### Exercise prompt
Print the lines of the data, starting with the first, up to and including the line where "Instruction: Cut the" appears.
[Provided data Boundary: Start]
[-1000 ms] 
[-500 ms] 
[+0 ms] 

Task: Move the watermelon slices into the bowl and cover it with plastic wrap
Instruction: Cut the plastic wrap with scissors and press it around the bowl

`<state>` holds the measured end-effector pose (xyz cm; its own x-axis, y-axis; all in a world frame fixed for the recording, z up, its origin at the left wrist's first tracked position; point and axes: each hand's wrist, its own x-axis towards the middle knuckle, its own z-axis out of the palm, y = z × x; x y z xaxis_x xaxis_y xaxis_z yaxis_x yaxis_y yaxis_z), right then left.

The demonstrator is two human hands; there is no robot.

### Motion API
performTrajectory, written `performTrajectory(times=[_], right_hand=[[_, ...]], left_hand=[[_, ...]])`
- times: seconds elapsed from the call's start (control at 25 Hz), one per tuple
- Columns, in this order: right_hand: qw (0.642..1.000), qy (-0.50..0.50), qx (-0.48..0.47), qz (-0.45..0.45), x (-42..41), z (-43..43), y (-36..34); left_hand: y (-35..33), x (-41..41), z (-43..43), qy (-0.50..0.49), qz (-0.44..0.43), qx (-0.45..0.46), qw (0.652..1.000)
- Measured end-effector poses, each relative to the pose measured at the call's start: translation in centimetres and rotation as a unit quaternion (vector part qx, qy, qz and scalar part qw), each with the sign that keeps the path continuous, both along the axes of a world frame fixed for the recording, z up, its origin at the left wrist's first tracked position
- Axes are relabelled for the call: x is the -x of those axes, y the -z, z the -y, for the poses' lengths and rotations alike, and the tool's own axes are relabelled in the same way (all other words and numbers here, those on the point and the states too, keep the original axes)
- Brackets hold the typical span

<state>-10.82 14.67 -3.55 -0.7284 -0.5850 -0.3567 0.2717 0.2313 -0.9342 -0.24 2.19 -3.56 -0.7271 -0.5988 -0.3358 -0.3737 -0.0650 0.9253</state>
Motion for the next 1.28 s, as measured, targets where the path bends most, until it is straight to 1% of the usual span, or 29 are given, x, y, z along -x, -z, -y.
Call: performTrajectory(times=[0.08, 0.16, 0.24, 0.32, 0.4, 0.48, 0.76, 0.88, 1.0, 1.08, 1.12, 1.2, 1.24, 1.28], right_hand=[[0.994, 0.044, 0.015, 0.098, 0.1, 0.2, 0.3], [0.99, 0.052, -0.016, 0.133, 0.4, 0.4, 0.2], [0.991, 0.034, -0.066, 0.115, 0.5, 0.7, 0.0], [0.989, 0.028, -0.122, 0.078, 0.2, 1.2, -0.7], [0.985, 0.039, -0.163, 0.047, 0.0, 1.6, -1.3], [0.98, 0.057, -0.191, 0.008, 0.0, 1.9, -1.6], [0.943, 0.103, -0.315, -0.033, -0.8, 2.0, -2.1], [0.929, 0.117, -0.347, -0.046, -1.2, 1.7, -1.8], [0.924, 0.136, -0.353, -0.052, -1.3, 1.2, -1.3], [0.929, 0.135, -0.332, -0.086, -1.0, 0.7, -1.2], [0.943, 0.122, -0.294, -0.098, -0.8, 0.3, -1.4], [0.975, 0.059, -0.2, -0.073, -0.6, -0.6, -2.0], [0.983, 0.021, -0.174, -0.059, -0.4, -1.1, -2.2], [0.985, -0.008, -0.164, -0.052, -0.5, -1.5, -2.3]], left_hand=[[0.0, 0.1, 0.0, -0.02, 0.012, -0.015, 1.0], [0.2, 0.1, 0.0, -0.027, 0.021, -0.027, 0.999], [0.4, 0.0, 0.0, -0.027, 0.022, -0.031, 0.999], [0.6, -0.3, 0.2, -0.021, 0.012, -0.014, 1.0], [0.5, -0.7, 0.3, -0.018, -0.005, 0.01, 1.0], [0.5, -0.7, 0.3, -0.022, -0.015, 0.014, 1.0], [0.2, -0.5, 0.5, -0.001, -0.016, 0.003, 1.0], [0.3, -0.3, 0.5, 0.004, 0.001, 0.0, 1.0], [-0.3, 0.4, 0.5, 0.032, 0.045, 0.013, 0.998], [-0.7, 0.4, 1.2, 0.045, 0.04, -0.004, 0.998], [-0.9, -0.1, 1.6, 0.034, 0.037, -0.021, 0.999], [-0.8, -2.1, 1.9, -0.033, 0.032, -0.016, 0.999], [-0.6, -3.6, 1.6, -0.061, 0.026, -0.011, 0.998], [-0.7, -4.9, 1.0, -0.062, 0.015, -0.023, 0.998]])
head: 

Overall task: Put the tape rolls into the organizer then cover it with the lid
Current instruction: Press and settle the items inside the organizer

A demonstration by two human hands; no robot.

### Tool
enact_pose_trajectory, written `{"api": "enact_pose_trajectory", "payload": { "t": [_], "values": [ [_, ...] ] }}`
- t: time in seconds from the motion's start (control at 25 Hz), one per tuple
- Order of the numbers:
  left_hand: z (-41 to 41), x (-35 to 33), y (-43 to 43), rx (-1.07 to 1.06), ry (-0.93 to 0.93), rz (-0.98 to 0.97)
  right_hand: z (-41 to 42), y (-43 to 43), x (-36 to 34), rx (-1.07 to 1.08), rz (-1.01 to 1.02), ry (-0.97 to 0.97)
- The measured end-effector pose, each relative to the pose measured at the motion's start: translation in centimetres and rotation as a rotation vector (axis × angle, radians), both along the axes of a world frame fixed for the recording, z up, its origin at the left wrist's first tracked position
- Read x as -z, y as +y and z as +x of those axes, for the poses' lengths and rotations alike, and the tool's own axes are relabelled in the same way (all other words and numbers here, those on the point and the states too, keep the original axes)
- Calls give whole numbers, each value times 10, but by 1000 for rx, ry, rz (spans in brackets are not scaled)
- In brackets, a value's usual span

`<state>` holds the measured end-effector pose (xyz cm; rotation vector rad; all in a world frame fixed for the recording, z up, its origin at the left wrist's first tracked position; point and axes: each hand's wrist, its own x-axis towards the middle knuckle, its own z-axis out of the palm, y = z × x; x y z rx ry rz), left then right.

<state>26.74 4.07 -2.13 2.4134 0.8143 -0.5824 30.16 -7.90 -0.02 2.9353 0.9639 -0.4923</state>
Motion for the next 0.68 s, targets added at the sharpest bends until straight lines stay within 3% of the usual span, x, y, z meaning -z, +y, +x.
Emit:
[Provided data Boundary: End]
### Answer for this exercise
[-1000 ms] 
[-500 ms] 
[+0 ms] 

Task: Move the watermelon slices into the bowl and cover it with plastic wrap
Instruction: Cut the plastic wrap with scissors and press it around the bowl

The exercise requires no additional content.